Dans un communiqué publié plusieurs semaines avant le début du jeûne, attendu vers la mi-février, l’organisation alerte sur le risque de voir des espaces religieux instrumentalisés pour blanchir des positions politiques à travers le symbolisme et le cérémonial. Accueillir des soutiens de l’armée israélienne lors d’iftars, souligne-t-elle, reviendrait à banaliser de graves exactions contre des civils et à porter atteinte aux fondements moraux du Ramadan, mois traditionnellement associé à la retenue, à la solidarité et à l’attention portée aux peuples opprimés.
Le texte rappelle que des invitations similaires, lors du Ramadan précédent, avaient suscité une vive colère au sein des fidèles, ces gestes étant perçus comme contraires aux principes religieux essentiels.
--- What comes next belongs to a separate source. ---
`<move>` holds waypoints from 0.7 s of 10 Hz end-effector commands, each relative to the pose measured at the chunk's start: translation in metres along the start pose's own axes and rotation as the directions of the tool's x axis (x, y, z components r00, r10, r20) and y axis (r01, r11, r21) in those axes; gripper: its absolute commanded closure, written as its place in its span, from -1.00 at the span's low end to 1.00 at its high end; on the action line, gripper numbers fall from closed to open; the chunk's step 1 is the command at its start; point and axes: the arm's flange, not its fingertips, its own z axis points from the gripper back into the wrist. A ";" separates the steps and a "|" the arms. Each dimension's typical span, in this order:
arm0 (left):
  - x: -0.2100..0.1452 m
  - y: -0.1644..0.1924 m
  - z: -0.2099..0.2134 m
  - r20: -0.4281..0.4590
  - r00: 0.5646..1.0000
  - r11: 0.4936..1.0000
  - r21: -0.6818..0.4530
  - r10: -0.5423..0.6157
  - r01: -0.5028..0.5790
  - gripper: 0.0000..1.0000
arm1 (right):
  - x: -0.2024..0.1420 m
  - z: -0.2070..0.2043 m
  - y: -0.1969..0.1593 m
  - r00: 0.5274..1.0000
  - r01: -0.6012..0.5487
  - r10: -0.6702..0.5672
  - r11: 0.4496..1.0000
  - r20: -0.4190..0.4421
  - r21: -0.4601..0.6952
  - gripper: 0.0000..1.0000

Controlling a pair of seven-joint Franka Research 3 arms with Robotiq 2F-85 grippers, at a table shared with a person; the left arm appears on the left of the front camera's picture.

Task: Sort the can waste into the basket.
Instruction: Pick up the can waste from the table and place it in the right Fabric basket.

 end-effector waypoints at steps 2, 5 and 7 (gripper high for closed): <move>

L’organisation évoque également un événement récemment programmé dans une grande mosquée parisienne, impliquant une personnalité religieuse connue pour son soutien à l’armée israélienne, jugeant cette participation incompatible avec les valeurs éthiques qui doivent prévaloir dans les lieux de culte musulmans.
La déclaration rejette par ailleurs l’usage du concept de « dialogue interreligieux » comme paravent permettant d’excuser des atteintes graves aux civils. Le dialogue, affirme-t-elle, ne saurait devenir une couverture morale pour ceux qui légitiment la mise à mort d’innocents dans le cadre d’une guerre qualifiée de génocidaire, ni brouiller la frontière entre échange spirituel et caution politique.
Réaffirmant que les mosquées sont avant tout des espaces de recueillement et de dévotion, et non des tribunes politiques, l’organisation conclut en appelant les responsables religieux à refuser toute invitation adressée à des personnes ayant défendu ou justifié la mort de Palestiniens, quel que soit leur statut ou leur confession. Les iftars collectifs, insiste-t-elle, doivent incarner la conscience autant que l’hospitalité.